US retail sales declined in November by the most in seven months, in a sign of how the economic rebound is faltering amid a resurgence in coronavirus cases and fresh restrictions to curb the spread of the disease.
Retail sales fell 1.1 per cent last month from October, the second consecutive monthly decline, the commerce department said on Wednesday. That was worse than economists’ expectations for a 0.3 per cent decline and followed a 0.1 per cent drop in October.
The report showed a 6.8 per cent month-on-month drop in sales of clothing and accessories and a 3.5 per cent decline in electronics sales. The data were also weighed down by weak automotive and food services sales as people stayed at home amid new limitations on social and business activity introduced in some parts of the country.
So-called control sales, which strip out more volatile items such as food, petrol and building materials, fell 0.5 per cent. Economists had projected a 0.2 per cent increase.
“The fourth warmest November on record wasn’t enough to prevent a consumer spending cold snap,” said Gregory Daco, an economist at Oxford Economics. “With mobility slowing, employment softening and demand hesitant, the holiday season could turn out to be rather miserable.”
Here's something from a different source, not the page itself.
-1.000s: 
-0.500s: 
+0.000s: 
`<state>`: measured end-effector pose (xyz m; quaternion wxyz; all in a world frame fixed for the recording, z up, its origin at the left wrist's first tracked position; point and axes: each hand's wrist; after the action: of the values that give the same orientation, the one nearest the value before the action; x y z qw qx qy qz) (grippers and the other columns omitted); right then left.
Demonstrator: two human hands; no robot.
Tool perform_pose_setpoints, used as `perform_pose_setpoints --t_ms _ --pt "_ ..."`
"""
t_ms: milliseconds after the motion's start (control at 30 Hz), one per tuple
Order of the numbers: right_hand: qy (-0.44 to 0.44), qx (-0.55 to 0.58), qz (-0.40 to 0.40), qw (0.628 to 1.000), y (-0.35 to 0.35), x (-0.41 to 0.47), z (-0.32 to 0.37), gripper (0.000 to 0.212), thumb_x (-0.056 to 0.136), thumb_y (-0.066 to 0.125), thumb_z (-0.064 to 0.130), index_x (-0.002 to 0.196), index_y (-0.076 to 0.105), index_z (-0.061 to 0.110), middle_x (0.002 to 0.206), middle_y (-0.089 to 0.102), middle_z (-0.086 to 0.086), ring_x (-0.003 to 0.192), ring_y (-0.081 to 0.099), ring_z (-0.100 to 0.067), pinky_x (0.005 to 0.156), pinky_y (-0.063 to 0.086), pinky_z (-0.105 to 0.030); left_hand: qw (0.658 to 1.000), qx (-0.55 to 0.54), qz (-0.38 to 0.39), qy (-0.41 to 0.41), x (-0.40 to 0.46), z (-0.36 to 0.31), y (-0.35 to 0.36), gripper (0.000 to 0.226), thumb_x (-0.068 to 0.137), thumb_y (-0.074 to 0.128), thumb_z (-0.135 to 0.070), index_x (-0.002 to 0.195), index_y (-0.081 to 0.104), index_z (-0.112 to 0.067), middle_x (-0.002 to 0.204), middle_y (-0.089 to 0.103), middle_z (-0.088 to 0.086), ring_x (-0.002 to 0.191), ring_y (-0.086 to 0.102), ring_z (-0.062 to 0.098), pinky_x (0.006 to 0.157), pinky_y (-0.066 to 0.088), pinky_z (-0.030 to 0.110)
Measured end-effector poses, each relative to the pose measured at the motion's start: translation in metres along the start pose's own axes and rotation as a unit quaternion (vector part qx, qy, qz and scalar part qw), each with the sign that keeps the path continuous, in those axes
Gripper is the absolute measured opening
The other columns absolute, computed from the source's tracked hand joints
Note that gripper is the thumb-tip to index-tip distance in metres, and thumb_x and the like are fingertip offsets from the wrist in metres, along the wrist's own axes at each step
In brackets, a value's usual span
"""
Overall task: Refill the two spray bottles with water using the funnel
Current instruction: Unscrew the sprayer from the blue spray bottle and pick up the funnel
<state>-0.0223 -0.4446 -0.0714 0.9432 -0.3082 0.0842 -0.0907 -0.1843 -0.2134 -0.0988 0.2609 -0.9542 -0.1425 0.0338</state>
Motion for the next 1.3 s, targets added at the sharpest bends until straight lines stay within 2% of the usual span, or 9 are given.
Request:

The disappointing numbers come at the start of the key holiday shopping season in the US. This year, retailers stretched out promotions to get consumers to loosen their purse strings as early as October.
Data from the National Retail Federation showed that over the five-day period beginning with Thanksgiving and ending on Cyber Monday, shoppers spent an average of $311.75 on holiday-related purchases, down from last year’s total of $361.90.
The US has faced a jump in coronavirus cases in the autumn, and this week the country’s death toll from the pandemic surpassed 300,000, according to Johns Hopkins University. A number of states have reintroduced restrictions to curb the spread of the pandemic, and New York mayor Bill de Blasio earlier this week said the city could face a shutdown after Christmas.
While officials are hopeful that the delivery of the first authorised coronavirus vaccines this week in the US could help turn the page on the pandemic, it will take months before the jabs are widely distributed.
“A tough winter lies ahead, as a significant portion of the job losses we have seen are not going to be temporary, and segments of the service sector face longer-term problems in coping with the effects of the pandemic,” said Joshua Shapiro, chief US economist at consulting firm Maria Fiorini Ramirez.
The US economy added just 245,000 jobs in November, and the rebound in the labour market has moderated in recent months, with jobless claims hovering at historically high levels. Congressional leaders have come under pressure to push through fresh stimulus to help prop up the economy.
The disappointing retail sales data “supports our view that fourth-quarter GDP growth will be less than 4 per cent annualised, with the weak handoff likely to make first-quarter growth even weaker than that”, said Paul Ashworth, economist at Capital Economics. The economy is however, expected to have a stronger rebound in the second quarter.